(Stored data entries)
=====
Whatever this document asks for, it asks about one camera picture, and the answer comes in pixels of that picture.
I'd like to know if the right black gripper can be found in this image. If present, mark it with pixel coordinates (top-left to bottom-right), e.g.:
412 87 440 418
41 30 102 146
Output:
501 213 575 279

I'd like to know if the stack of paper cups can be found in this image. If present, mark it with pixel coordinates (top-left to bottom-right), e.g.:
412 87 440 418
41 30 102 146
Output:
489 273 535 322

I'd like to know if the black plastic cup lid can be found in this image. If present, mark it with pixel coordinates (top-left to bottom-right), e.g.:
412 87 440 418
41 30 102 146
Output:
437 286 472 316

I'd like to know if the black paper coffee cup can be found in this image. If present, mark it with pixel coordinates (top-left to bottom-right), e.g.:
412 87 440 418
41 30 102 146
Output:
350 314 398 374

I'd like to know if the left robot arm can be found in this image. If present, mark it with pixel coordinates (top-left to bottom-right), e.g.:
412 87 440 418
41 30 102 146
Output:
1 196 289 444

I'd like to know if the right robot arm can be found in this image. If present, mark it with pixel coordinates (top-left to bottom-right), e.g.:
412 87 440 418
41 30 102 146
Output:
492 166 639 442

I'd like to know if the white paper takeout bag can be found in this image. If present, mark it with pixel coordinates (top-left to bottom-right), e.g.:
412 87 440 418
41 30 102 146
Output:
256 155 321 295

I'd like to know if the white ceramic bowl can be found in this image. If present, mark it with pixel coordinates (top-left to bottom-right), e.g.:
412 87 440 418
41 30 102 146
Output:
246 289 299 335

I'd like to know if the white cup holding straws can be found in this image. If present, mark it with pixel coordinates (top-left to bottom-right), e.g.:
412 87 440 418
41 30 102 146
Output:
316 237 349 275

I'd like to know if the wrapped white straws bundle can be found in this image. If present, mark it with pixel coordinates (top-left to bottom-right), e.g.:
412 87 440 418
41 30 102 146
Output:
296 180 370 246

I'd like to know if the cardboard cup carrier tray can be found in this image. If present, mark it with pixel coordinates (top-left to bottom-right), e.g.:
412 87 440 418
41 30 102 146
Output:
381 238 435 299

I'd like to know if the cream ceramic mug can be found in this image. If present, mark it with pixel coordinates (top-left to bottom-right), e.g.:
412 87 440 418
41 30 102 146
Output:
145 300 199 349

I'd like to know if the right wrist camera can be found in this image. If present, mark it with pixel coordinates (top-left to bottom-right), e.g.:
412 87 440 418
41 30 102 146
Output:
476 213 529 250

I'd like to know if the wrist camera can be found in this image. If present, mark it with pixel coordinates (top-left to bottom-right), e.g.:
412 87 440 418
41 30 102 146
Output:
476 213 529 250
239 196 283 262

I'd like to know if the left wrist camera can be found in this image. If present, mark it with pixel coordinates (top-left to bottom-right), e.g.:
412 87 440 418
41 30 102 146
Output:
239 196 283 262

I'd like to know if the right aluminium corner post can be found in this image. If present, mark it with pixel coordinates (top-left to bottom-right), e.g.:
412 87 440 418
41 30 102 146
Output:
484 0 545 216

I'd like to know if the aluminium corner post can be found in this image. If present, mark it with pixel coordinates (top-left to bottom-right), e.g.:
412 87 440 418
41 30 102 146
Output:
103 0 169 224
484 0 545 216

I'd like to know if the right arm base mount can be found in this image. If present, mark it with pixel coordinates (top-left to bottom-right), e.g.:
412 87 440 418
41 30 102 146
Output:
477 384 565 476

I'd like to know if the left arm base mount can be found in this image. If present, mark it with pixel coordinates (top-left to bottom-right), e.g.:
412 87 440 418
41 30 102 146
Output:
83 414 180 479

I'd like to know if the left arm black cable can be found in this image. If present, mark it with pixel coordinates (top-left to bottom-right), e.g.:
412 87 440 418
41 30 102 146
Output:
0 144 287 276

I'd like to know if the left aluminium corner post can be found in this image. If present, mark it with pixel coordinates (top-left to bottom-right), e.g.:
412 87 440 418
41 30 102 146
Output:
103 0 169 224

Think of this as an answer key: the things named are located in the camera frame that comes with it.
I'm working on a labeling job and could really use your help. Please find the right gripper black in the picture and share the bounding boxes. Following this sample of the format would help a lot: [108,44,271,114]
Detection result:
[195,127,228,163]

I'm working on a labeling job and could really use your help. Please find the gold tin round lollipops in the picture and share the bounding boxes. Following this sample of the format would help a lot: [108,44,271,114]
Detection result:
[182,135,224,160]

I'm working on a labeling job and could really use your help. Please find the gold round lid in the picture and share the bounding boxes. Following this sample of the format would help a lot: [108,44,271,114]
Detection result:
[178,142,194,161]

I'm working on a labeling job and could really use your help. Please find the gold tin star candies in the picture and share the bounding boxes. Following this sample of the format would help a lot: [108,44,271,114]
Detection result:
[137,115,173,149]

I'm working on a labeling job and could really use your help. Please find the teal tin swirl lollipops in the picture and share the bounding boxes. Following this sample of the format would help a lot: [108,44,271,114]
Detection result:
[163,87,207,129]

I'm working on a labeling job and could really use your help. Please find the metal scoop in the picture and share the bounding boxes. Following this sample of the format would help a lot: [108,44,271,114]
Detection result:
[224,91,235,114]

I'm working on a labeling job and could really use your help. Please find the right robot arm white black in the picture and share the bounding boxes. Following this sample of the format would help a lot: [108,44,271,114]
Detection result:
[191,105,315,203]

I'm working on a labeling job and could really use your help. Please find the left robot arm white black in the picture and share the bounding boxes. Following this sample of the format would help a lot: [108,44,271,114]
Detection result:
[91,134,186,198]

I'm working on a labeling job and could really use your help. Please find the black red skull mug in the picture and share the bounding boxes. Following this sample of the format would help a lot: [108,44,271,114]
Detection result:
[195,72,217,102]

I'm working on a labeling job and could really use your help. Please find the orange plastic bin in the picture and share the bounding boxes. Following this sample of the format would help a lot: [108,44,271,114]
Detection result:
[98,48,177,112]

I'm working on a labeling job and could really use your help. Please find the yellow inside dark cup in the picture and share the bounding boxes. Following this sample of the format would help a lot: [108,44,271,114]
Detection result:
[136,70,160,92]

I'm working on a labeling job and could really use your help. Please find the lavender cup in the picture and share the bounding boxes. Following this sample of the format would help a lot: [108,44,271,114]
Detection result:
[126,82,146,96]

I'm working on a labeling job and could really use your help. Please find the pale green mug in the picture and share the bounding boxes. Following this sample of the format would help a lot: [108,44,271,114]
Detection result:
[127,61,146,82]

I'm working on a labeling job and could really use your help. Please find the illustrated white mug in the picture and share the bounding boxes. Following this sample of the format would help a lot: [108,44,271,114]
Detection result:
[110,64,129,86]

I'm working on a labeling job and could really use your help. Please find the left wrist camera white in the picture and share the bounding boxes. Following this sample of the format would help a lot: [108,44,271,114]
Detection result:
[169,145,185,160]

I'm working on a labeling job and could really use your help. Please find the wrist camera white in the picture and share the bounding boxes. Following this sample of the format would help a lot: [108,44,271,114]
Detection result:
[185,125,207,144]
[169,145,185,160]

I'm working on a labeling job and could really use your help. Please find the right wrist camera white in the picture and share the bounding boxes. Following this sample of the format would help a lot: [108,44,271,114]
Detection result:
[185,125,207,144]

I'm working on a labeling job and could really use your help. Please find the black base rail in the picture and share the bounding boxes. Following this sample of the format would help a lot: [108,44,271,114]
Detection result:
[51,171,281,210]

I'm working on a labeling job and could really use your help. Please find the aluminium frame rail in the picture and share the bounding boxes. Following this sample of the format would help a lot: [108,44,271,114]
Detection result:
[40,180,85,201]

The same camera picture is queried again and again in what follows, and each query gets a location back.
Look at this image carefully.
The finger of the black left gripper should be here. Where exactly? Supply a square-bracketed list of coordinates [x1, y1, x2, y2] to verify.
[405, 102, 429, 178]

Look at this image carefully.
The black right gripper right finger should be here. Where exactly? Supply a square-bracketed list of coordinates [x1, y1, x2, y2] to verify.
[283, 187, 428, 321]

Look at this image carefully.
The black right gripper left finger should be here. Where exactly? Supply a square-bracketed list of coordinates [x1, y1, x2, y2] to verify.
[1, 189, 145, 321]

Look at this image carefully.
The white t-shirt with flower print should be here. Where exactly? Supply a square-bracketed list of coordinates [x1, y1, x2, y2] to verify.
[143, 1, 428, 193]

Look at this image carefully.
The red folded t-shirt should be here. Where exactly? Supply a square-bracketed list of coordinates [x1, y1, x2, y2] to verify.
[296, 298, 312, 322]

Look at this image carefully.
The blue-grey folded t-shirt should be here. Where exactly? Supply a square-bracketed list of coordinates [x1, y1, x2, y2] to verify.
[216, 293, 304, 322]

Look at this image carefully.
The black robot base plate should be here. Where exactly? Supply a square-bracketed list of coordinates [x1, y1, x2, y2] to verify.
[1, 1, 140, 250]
=====
What to do: Tally the lines of the data that contain the string "answer", and report nothing but the tally.

Response: 2